A few quick examples of context (along with sample prompts) in a 10-K that can help someone work deals:
Business Overview: Understand the company's characteristics and priorities to align your offerings. [Give me an overview of the company’s business model.]
Risk Factors: Recognize company challenges and risks to position your solutions. [Are any risks highlighted in the 10-K?]
Operational and Financial Highlights: Use insights from the management section to address their needs with your products or services. [Can you identify any operational and financial highlights?]
Market Segmentation and Geography: Focus efforts on the company's vital segments and regions. [What and where does the company focus from a business perspective?]
Competitive Landscape: Use knowledge of competitors to emphasize your unique advantages. [Who are they company's biggest competitors?]

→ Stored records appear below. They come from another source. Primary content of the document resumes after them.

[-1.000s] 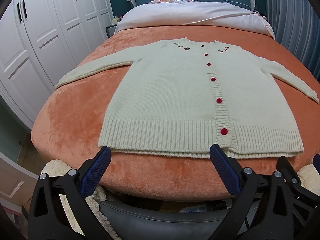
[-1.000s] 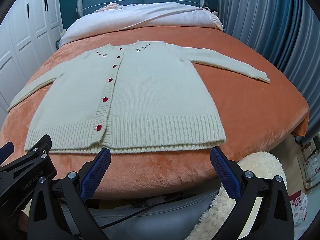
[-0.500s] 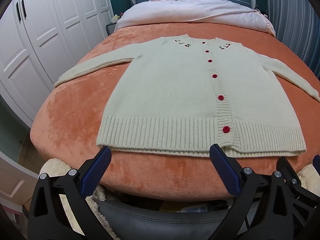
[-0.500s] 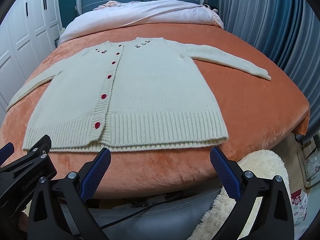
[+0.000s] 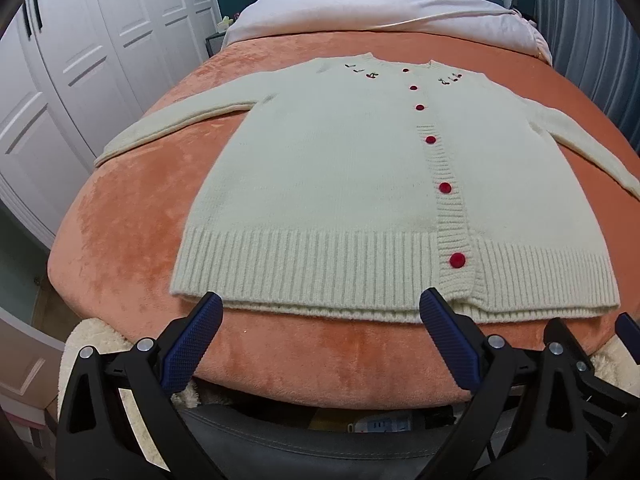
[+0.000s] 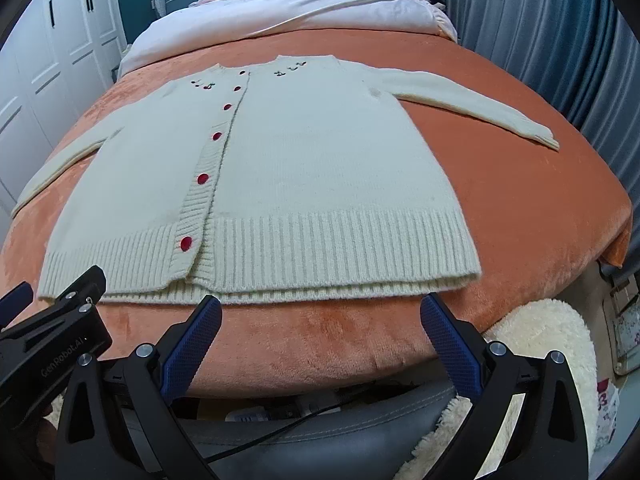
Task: Fold small clothes
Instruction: 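Grasp a sleeve cuff with the right gripper and fold it across the cardigan body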
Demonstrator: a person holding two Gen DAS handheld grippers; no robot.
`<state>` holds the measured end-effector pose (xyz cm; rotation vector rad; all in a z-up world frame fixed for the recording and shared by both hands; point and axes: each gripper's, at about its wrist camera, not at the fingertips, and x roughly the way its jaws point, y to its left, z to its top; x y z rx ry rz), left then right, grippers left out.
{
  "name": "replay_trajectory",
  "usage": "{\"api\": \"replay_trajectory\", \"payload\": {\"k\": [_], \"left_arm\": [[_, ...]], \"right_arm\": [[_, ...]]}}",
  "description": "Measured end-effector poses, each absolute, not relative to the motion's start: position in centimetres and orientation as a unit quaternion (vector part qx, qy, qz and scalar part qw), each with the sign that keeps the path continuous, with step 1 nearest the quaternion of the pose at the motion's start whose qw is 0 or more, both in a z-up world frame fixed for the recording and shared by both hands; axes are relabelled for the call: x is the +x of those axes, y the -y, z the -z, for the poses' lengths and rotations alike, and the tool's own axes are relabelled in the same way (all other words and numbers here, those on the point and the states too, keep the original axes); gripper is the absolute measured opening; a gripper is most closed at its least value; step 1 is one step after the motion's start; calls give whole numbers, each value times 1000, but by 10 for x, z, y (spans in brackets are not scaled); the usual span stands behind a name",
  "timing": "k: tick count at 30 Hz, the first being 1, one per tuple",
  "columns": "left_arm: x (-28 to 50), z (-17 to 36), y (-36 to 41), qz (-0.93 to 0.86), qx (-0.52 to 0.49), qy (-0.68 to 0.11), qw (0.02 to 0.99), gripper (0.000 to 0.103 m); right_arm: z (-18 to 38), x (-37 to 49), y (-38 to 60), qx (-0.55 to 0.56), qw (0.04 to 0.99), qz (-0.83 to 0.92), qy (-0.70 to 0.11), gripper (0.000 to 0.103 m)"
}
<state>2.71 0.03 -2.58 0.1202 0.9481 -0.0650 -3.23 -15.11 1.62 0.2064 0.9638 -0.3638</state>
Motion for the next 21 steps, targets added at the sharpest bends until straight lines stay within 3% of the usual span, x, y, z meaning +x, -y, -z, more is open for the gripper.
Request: {"api": "replay_trajectory", "payload": {"k": [4,11,16,21], "left_arm": [[48,18,-14,29,13,-452,892,98],[101,13,-53,-23,-57,-446,893,98],[132,17,-55,-49,-57,-448,891,98],[158,22,-47,-62,-47,-447,891,98]], "right_arm": [[-16,-25,190,137,876,147,-438,98],[-15,0,376,287,869,199,-350,98],[9,8,504,388,833,271,-288,98],[36,32,585,412,810,321,-266,97]]}}
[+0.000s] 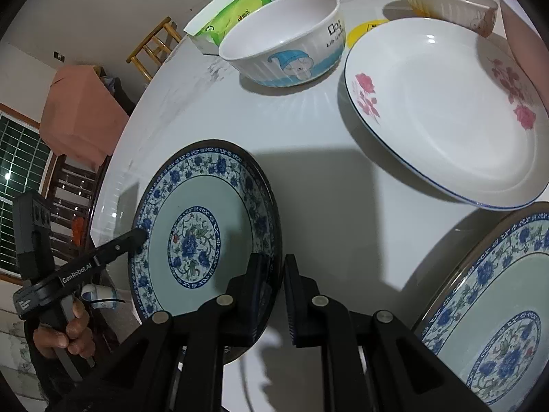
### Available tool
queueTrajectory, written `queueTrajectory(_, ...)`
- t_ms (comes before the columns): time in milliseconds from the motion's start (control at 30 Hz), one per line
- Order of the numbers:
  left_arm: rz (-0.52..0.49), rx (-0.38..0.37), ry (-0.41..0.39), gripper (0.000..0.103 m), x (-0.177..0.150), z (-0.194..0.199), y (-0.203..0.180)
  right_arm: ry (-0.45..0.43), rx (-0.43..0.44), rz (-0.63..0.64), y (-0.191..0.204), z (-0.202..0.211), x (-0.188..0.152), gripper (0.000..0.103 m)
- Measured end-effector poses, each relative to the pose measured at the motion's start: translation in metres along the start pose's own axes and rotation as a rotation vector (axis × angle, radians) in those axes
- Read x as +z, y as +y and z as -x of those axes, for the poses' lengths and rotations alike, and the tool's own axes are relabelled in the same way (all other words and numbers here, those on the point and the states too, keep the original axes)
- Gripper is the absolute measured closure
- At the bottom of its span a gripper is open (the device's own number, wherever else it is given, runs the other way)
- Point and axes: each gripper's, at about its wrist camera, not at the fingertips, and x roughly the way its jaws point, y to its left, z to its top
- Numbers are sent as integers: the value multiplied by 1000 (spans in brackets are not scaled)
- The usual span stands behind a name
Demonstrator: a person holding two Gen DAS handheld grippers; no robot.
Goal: Organize plates and bowls
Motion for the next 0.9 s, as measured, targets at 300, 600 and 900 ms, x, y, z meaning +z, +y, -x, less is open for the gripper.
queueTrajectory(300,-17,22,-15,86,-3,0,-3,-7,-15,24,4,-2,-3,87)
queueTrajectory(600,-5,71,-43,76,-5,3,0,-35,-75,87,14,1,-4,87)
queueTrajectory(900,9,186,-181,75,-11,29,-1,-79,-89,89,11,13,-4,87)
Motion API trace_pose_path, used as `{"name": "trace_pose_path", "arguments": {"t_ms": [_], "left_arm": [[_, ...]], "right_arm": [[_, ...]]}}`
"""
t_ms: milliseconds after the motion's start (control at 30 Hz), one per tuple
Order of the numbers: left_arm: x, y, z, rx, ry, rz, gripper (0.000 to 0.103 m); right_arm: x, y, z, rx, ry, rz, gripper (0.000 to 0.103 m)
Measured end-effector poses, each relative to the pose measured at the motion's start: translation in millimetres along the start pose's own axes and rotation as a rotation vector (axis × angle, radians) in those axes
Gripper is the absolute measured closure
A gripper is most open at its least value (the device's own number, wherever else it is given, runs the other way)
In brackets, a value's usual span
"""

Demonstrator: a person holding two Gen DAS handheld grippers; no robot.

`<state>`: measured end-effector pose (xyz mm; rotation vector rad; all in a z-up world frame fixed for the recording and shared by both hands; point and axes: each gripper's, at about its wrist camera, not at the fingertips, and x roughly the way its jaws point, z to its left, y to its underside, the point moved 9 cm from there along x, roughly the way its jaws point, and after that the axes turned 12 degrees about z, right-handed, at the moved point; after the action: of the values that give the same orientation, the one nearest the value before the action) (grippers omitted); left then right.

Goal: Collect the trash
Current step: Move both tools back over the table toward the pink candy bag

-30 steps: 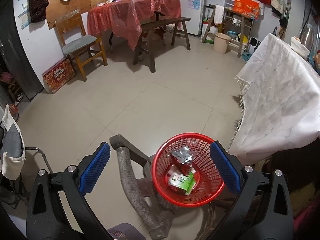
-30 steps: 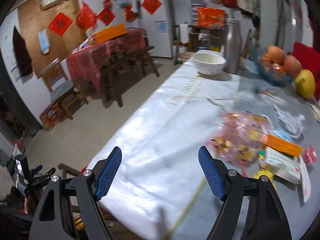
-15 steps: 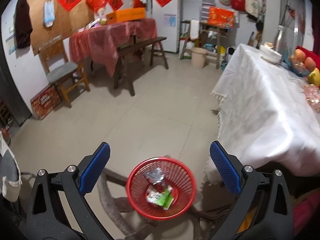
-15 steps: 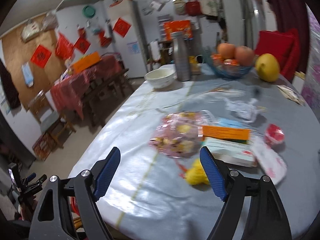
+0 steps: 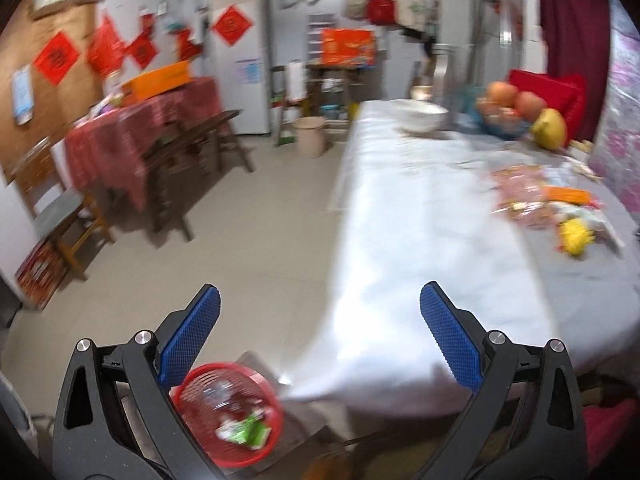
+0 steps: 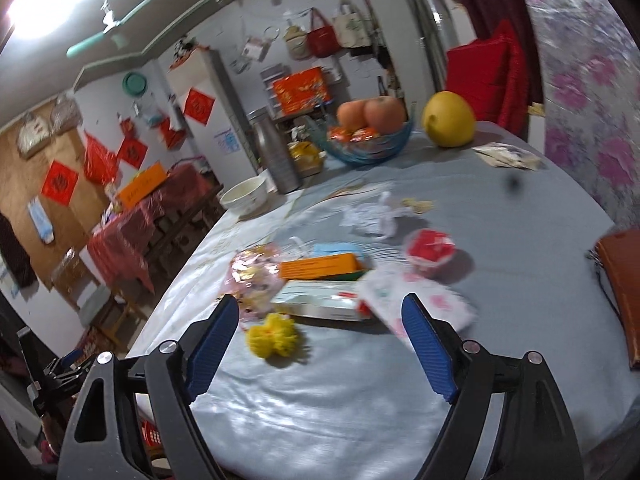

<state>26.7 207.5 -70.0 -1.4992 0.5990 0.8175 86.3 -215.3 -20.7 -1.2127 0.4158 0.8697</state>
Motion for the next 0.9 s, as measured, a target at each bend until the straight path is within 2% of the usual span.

Customer Relationships: Offer solutions that enhance customer satisfaction or retention. [What can you tell me about the company’s relationship with their customers as well as the sentiment of said customers?]
M&A activity: Understanding a company’s acquisition activity in any period can shed light on areas of investment (ex. geography, technologies, product direction, etc.) as well as alert of opportunities related to transaction related dynamics (new teams to sell into, increase in headcount, consolidation of tools, ramping/onboarding new employees, etc.). [Wat can you tell me about any acquisitions and business combinations the company reported on?]
One of my favorite moves is to ask about risks highlighted in the 10-K and could potentially be addressed by the value prop of the software we build here at Endgame:
A few other fun things to note:
While we simply leveraged GPT4 in this case, it’s also quite simple to build out a custom GPT with some pre-canned instructions that guide the responses. This is an easy way to speed things up if you’re doing this on the regular. Hit us up if you want to learn more about this technique!
There are a number of custom GPTs that already exist that can analyze 10-Ks. They seem pretty solid—but sometimes come with some downstream costs for the underlying service.
10-K are provided to the SEC annually, and are made available via EDGAR.
EDGAR’s API provides programmatic access to all filings (including 10-K) if you don’t feel like downloading each 10-K from a book of business individually for analysis.
GenAI truly does provide superpowers to reps that are willing to dive in. A 10-K is a great source, but keep in mind that the same approach can be taken for any relevant data (e.g., earnings call transcripts, CEO podcast transcripts, etc)—we’ll be touching on those soon.